Chapter 25 – Valeria

After I leave Timofey and his men in the strategy room, I head back to the bedroom.

My mind doesn’t settle. It keeps moving, circling the same thought over and over, threatening to wear me down through repetition alone.

I may have stood firm in that room. I may have insisted I stay. But now that I’m alone…it feels different. I sit on the edge of the bed, one hand instinctively drifting to my stomach.

The feeling there grounds me—and terrifies me at the same time.

When will Anton come for me?

The question doesn’t leave. It just changes shape.

Could it be today?

Tomorrow?

Is he already close enough that I’d never know until it’s too late?

My breathing tightens slightly, and I force myself to slow it down. Inhale. Exhale. Like I’ve been taught. Like I’ve learned to do when fear starts trying to take over my body before my mind can stop it.

My gaze drifts across the room. Eventually, it lands on the vanity.

The folder is still there.

Sergei Volodin’s folder.

I haven’t touched it since he left it with me before he died. I keep telling myself I’ll get to it, but I never do.

But now…I don’t have the luxury of avoiding anything anymore.

Not when everything is already closing in.

I stand slowly and cross the room. My fingers hesitate for only a second before they close around it. It’s heavier than I remember, or maybe it just feels that way now.

I sit back down on the bed with it in my lap.

For a moment, I just look at it.

Then I exhale and open it.

The folder is filled with paper, ink, signatures…yet it feels like something far more dangerous than any weapon I’ve held.

Financial records. Ownership certificates. Legal seals. Structures of companies I’ve only ever heard spoken about in passing, now laid out in precise, undeniable detail. Layer after layer of documentation that connects everything back to one point. One name. One line of inheritance.

Mine.

My breath catches slightly, but I keep reading.

Each page confirms it. In law. In structure. In cold, irreversible proof.

The Petrov empire still belongs to me.

I’ve always known it, but seeing it in front of me is freeing.

Anton may have taken power through force—through fear, through violence, through whatever control he’s managed to claw together—but none of it changes what sits here in black and white.

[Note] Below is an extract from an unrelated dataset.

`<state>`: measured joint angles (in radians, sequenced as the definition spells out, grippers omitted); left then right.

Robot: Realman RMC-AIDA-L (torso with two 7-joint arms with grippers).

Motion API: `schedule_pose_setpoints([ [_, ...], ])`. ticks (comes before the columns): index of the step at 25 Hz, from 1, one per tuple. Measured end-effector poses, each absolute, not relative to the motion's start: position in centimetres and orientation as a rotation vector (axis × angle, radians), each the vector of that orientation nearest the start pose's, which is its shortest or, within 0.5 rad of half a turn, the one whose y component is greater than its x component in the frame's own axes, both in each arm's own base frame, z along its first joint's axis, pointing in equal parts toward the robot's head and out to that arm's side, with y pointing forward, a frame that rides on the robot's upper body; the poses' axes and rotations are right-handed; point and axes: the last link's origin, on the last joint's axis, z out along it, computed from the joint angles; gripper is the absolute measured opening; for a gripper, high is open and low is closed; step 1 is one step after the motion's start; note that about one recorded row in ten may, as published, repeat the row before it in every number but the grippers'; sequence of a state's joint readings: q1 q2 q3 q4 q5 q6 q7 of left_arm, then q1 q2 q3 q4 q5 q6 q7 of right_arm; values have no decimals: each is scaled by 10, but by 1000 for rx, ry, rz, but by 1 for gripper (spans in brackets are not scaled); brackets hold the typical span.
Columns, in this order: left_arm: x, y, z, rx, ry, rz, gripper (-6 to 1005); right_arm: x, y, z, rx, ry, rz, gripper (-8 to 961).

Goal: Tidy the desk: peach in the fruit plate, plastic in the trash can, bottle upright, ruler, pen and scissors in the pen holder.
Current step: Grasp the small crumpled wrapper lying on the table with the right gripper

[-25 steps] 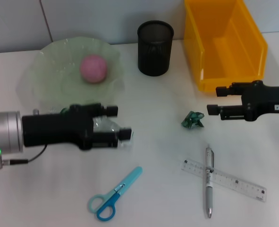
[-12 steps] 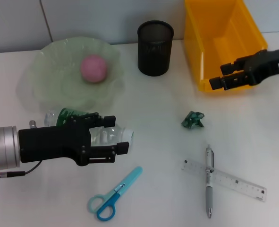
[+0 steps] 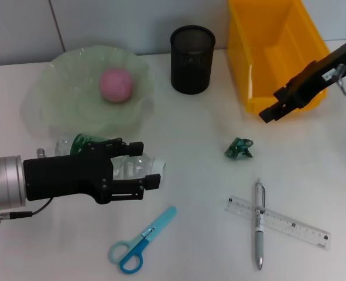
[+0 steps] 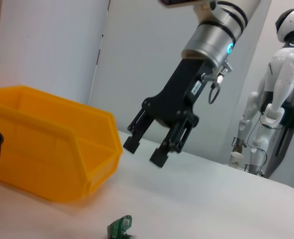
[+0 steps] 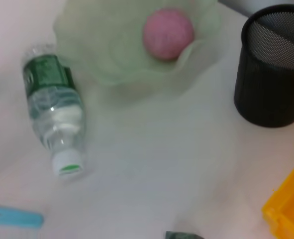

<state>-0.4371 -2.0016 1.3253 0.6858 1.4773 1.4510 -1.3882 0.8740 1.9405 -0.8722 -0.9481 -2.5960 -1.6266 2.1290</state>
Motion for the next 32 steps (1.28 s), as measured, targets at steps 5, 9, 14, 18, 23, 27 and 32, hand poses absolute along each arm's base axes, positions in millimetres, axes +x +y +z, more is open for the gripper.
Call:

He never actually inherited it.

He never secured it.

He only occupied it.

My fingers tighten slightly on the edge of the folder as I continue scanning. There are notes in the margins. Legal commentary. Historical transfers. Protective clauses my father must have put in place long before any of this began. Safeguards I never understood until now.

A system designed to outlive chaos.

And Anton is standing outside it.

Completely.

This is why he’s coming after me. I’ve understood that for a long time now—maybe longer than I’ve admitted to myself.

A small smile touches my lips. Not because anything is funny, but because somehow I’ve lost my nerves.

At the back of the page, there’s a list of contacts. Loyalists to my father. Petrov loyalists. Names I am not meant to use casually. Names that are meant to stay buried until the moment they are needed.

Now is the moment.

My fingers hover over my phone.

Then I pick it up.

My pulse is steady now.

I dial the first number. Artyom Pavlov. An old general.

It rings once. Twice.

Then a voice answers—low, older, cautious.

“Da?”

I inhale slowly.

“My name is Valeria Petrova,” I say clearly.

Silence hits the line immediately.

Long enough that I almost think he’s going to hang up.

Then, in a quieter voice: “…that’s not possible.”

“I’m alive,” I reply. “And I need you to listen carefully.”

Quiet.

Then—wariness.

“Valeria Petrova died,” he says. “That was confirmed days ago.”

“I am very much alive.” I tighten my grip on the phone slightly. “I can never die and let Anton win,” I say firmly. “And I haven’t.”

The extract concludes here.